I believe that Carr believes that Google is not
necessarily “making us stupid” but it is definitely lowering a certain aspect
of our intelligence. Carr says that the way the Internet is set up it is
subconsciously making us skim through things rather than read something fully
and then move on. There are so many different ads or links on a website that it
is hard to focus on one thing. If you are reading The New York Times online you
might be reading an article and another headline in the margin pops up and
diverts your attention. Carr makes a comparison regarding this: “Once I was a
scuba diver in the sea of words.

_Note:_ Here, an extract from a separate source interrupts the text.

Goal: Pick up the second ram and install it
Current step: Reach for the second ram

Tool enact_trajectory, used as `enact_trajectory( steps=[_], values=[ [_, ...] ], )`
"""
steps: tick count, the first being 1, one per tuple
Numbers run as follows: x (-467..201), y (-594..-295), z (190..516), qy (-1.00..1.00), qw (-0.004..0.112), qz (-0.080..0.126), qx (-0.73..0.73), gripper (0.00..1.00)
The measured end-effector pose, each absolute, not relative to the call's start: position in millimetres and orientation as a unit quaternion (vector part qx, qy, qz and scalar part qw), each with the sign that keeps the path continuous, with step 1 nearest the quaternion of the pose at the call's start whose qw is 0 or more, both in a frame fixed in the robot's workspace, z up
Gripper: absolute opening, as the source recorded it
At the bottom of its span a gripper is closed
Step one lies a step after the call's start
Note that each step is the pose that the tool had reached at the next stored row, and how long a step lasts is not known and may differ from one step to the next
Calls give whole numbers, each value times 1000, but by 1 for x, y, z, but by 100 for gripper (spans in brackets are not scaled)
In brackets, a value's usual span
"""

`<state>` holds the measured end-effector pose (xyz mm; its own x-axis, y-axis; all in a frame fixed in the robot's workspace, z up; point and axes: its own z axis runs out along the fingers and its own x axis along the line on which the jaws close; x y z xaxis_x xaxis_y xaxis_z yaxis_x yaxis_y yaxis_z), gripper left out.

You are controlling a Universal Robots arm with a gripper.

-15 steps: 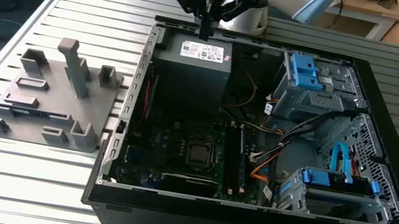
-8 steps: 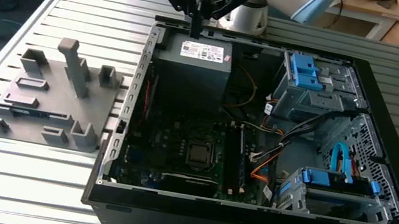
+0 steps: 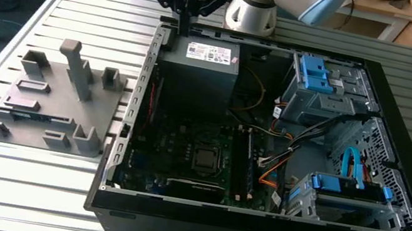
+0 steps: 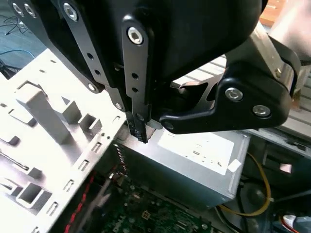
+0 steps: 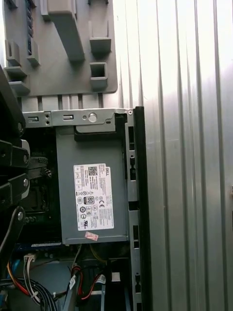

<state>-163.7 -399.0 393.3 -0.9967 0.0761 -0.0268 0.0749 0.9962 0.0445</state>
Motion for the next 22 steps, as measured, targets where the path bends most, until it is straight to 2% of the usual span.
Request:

Now I zip along the surface like a guy on a
Jet Ski”. With this comparison, I believe that Carr also wants to make the
point that we used to read lengthy books but now we read short online articles.
The Internet, Google especially, has focused are attention on a more
picture-based intelligence. Hedge also refers to this picture-based
intelligence by saying that “images and slogans are all [the less
literate population]
understand”. Hedge portrays
a somewhat depressing picture of our nation today by showing how the illiterate
portion of our population cannot actually understand enough to do with bank
loans, mortgages, taxes, or even voting for a president that could help their
situation. Because they cannot understand forms and contracts their houses are
being foreclosed and they are becoming bankrupt. I also liked how Hedge pointed
out that the presidents do not need to be as intelligent as they used to be;
they just have to seem intelligent.
In
Carr’s article he quotes one of the men who co-founded Google: “Certainly if
you had all the world’s information directly attached to your brain, or an
artificial brain that was smarter than your brain, you’d be better off”. To me,
this definitely does not seem like the right solution. Would we always have
this knowledge or would we have to earn it? Do we have to learn the basic
skills and then we attain this knowledge or do we have to graduate high school
or college to get all of this information? Similar to Carr’s argument, I think
that if this were the case today, if we all had a computer for a brain, we
would become less intelligent. If we had all the knowledge of the world in our
brains we wouldn’t have the need to be curious; we wouldn’t want to travel the
world; we wouldn’t need to read anything. Also, I think that all that
information would lower the need for human interactions and our world would
start to look more like the world in the movie “Wall-E”.